**RECORDED INFORMATION:**
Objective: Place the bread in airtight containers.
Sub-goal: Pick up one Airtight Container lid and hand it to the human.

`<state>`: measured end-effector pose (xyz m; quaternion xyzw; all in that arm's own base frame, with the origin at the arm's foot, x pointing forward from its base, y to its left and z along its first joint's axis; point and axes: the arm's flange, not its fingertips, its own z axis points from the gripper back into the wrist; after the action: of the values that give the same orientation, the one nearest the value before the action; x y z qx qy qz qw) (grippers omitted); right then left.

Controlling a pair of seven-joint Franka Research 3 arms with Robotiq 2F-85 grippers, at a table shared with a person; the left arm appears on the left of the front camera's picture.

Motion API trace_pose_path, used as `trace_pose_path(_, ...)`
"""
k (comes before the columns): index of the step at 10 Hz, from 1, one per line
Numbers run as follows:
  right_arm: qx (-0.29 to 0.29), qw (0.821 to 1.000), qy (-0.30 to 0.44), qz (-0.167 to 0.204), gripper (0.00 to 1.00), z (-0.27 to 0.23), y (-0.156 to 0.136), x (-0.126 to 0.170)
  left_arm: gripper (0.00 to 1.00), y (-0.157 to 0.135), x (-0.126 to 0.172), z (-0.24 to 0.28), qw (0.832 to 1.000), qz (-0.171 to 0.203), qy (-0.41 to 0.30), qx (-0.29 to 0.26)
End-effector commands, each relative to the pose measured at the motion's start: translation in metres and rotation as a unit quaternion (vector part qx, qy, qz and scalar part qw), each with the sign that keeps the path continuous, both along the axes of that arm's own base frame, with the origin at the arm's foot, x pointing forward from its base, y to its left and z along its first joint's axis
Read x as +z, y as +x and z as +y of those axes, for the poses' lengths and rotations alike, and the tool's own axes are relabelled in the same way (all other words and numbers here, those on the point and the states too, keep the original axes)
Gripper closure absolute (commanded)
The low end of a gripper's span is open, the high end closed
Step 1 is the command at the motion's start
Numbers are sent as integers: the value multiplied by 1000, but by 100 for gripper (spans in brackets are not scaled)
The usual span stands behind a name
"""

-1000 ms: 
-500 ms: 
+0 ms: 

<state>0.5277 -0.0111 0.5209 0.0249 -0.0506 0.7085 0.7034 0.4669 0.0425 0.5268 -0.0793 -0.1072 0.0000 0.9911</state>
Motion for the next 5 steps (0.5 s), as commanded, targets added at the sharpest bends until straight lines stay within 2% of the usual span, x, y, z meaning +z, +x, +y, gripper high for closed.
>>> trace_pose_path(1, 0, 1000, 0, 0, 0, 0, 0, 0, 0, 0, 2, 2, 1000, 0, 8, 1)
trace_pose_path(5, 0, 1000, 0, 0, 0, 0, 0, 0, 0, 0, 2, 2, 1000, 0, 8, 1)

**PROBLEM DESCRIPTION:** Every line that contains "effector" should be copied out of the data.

**OUTPUT FOR THIS TASK:**
`<state>`: measured end-effector pose (xyz m; quaternion xyzw; all in that arm's own base frame, with the origin at the arm's foot, x pointing forward from its base, y to its left and z along its first joint's axis; point and axes: the arm's flange, not its fingertips, its own z axis points from the gripper back into the wrist; after the action: of the values that give the same orientation, the one nearest the value before the action; x y z qx qy qz qw) (grippers omitted); right then left.
End-effector commands, each relative to the pose measured at the motion's start: translation in metres and rotation as a unit quaternion (vector part qx, qy, qz and scalar part qw), each with the sign that keeps the path continuous, both along the axes of that arm's own base frame, with the origin at the arm's foot, x pointing forward from its base, y to its left and z along its first joint's axis

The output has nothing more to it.